I have to update some fields in my ES documents.
I have an interger 'objectID' field, which is an unique id of the object concerned by the document.
I have a String 'objectType' field, which is the type of object concerned by the document.
All documents describe an action on the object and the objectType and objecID are always present in all documents.
Unfortunately, some documents with the objectType "post_image" have been indexed as "post". The objectID is still unique and valid and only a single type of documents have the wrong objectType. Therefore, all objects have at least another document with the right objectType and the same unique objectID.
I want to use an update_by_query to update the value of the objectType to "post_image" on all documents where the objectType is "post" and the objectID is in any other document where the objectType is "post_image".
Here's my pseudo-code script:
{
"query": {
"match" : { "objectType" : "post" } //all documents with objectType post
},
"script": {
"lang": "painless",
"source": "
//subquery selecting all objectIDs from documents with objectType "post_image"

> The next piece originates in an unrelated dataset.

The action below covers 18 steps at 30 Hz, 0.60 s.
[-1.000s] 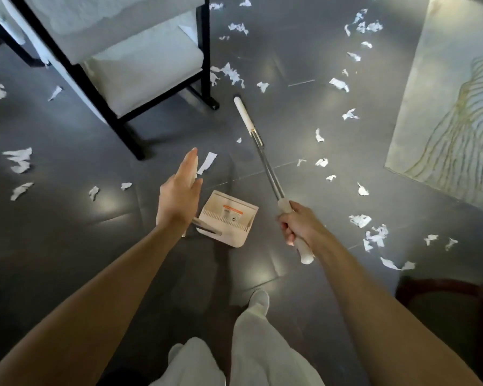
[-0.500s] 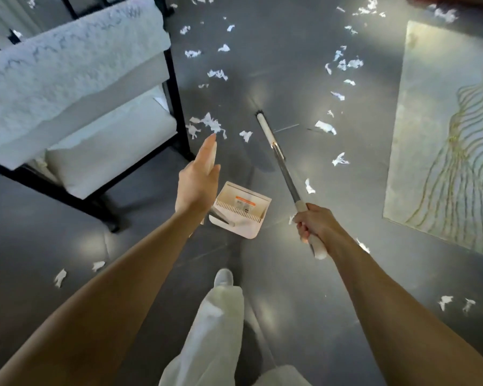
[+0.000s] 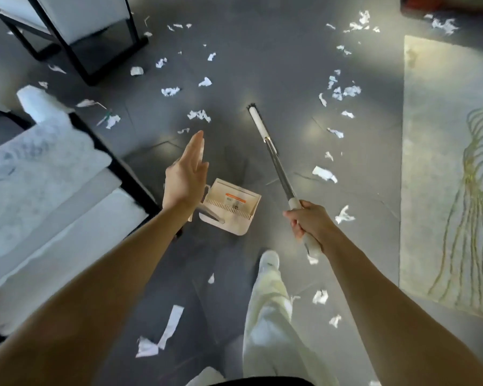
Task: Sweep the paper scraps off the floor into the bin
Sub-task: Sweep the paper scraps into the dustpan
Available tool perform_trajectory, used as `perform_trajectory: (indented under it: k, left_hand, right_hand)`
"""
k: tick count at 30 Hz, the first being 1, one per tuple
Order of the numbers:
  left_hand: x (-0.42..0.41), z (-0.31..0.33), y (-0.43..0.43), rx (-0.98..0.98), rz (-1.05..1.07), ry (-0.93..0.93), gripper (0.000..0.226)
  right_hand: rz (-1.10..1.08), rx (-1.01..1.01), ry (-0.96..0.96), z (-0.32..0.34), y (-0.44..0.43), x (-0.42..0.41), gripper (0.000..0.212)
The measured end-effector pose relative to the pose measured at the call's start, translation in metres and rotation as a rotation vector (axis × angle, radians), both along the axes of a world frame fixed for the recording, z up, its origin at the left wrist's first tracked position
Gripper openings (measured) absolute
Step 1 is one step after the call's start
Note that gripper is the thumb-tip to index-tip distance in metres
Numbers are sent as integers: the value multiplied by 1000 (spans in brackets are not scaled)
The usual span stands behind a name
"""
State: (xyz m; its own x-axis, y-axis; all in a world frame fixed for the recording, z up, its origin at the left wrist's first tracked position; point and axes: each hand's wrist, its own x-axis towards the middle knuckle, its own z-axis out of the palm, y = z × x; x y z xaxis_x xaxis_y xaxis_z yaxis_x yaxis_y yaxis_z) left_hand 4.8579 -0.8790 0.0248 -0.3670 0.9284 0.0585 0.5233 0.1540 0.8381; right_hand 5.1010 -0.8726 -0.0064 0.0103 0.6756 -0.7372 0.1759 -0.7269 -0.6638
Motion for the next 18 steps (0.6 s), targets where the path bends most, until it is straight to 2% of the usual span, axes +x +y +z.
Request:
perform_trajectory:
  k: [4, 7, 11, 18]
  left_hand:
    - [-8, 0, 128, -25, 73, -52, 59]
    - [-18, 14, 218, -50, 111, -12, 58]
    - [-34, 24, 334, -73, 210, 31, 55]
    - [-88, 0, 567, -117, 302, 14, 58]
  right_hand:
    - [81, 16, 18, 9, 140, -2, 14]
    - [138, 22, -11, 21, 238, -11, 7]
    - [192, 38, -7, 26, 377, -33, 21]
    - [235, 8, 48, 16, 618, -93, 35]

subQueryResults = "query": {
"match" : { "objectType" : "post_image" }
//I don't know to filter results to retrive objectID field only
//no need for help here, i'll figure it out myself
}
if (/*ctx.source['objectID'] in subQueryResults*/){
ctx._source['objectType'] = "post_image"
}
"
}
I'm new to painless script and i have no idea how to put another query inside my script to get a list of all "post_image" ids. I know i can pass parameters to a script but i don't know if or how i can use a query result in that either.
Thanks!
EDIT:
I've solved part of my problem by extracting a csv list of concerned objectID with Kibana raw export and i've made a PHP script to parse each objectID and put it in my query string for my update_by_query which simply finds ALL document with matching objectID and replace the objectType field value to "post_image".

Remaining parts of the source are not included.